まずはコンビニでおにぎりを買い、それを昼食にする。
「ここあれやん。昨日の」
「本当だ」
「せっかくだし、行く?」
「意味なくない?」
水族館の店があったので入った。ちょっと面白い。
昨日本体の方に行ったばかりだったが、せっかくなので見てみることにした。
ところで、昨晩合唱部のメンバーと連絡をとって、遠隔お揃い作戦をすることになった。発案者は私。
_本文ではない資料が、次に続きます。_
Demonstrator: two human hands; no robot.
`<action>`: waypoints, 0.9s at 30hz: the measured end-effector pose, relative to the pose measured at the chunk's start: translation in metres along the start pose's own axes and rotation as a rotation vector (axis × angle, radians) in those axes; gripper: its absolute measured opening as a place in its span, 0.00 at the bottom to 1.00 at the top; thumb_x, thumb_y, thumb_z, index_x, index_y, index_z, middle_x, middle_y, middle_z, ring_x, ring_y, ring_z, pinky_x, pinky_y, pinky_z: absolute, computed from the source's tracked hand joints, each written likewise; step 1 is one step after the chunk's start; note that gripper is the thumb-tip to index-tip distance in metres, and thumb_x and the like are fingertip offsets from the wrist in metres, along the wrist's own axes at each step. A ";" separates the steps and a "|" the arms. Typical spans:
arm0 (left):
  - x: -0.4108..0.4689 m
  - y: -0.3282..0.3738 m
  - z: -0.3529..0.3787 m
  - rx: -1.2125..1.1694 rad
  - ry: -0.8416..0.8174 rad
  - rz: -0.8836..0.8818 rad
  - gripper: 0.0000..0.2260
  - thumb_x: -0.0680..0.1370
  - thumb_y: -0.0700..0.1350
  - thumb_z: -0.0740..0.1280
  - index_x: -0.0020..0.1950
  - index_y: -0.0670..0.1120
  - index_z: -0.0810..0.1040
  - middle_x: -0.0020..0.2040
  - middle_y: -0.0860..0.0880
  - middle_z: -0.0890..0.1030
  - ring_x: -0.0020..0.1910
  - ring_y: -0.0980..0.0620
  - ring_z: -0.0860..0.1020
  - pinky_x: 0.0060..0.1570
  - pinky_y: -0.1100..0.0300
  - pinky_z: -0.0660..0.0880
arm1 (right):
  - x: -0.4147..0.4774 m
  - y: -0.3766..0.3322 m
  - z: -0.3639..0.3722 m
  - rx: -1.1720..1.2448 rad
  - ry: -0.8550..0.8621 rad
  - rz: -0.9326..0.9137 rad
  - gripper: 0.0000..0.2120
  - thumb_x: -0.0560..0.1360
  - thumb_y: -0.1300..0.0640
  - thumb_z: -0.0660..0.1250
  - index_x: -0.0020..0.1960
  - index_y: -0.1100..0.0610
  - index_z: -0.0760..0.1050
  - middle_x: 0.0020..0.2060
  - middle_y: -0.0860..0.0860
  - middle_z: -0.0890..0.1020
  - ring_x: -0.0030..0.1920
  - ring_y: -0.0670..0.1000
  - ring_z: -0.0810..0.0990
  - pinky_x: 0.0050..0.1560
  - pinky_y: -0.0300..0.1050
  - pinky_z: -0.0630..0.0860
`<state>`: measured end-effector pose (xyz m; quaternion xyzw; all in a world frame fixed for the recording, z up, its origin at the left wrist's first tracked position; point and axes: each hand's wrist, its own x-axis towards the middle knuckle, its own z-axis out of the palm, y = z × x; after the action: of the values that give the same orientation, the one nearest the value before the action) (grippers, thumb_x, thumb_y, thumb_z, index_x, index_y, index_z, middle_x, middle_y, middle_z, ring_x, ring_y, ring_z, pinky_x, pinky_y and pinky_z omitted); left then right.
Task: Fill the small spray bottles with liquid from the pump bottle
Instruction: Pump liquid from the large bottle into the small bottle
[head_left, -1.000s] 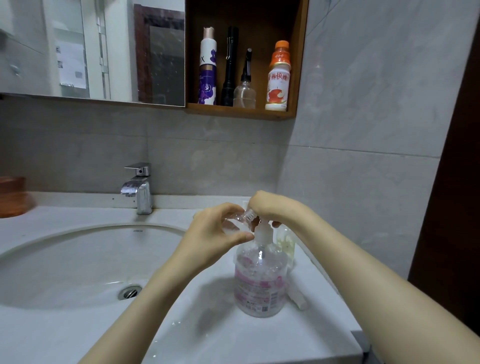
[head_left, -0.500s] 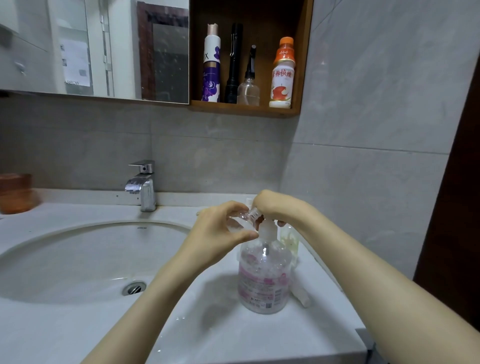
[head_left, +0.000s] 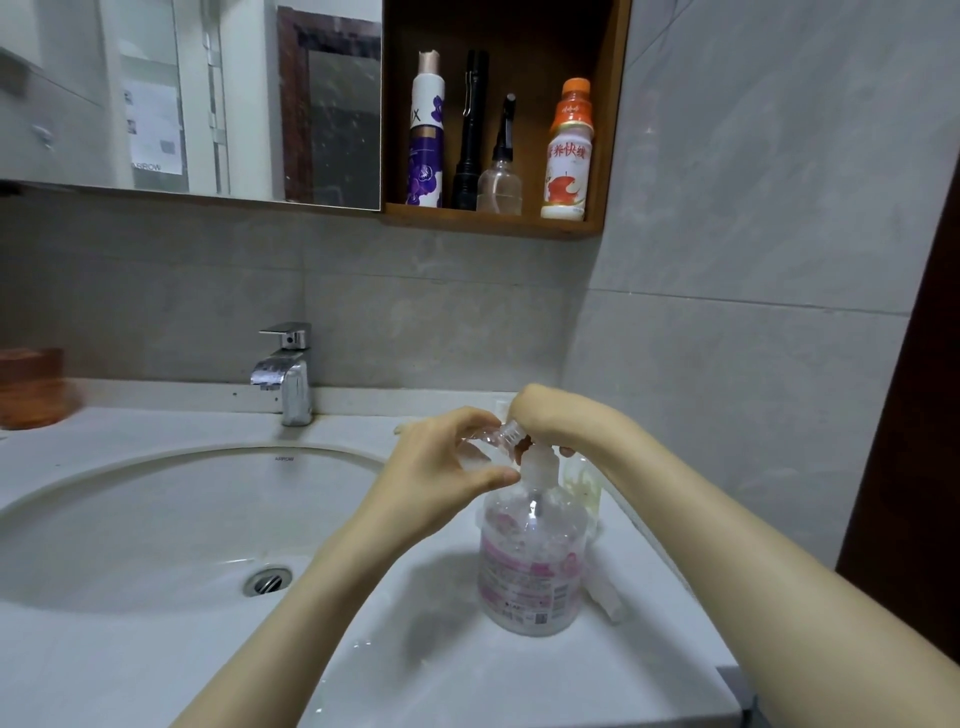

まあ、同じ店、同じアイテムを別々に探すのは無理があるので、私の独断と偏見で選ぶことになった。
……これ、ただのお土産じゃない?
作戦はどうにか達成できた。
家族や友人へのお土産も買ったし、もうやり残したことはない、はず。
そこまで大荷物にならずに済んでよかった。
帰りの飛行機に乗り込み、旅先を後にする。
空港に到着したら、外は真っ暗になっていた。夜景がきれいだ。
バスに乗り、地元へと帰る。
見慣れた風景が出てくるとようやく、帰ってきた、という実感が沸いてきた。
こんな何てない田舎でも、故郷なんだなあ、と思った。
こうして、長いようで短い修学旅行は終わった。
休み明けからはまたいつもと同じような生活に戻ると考えると、ちょっと不思議な感じだ。
何はともあれ、今はすごく眠い。眠いのに興奮して眠れない。困った。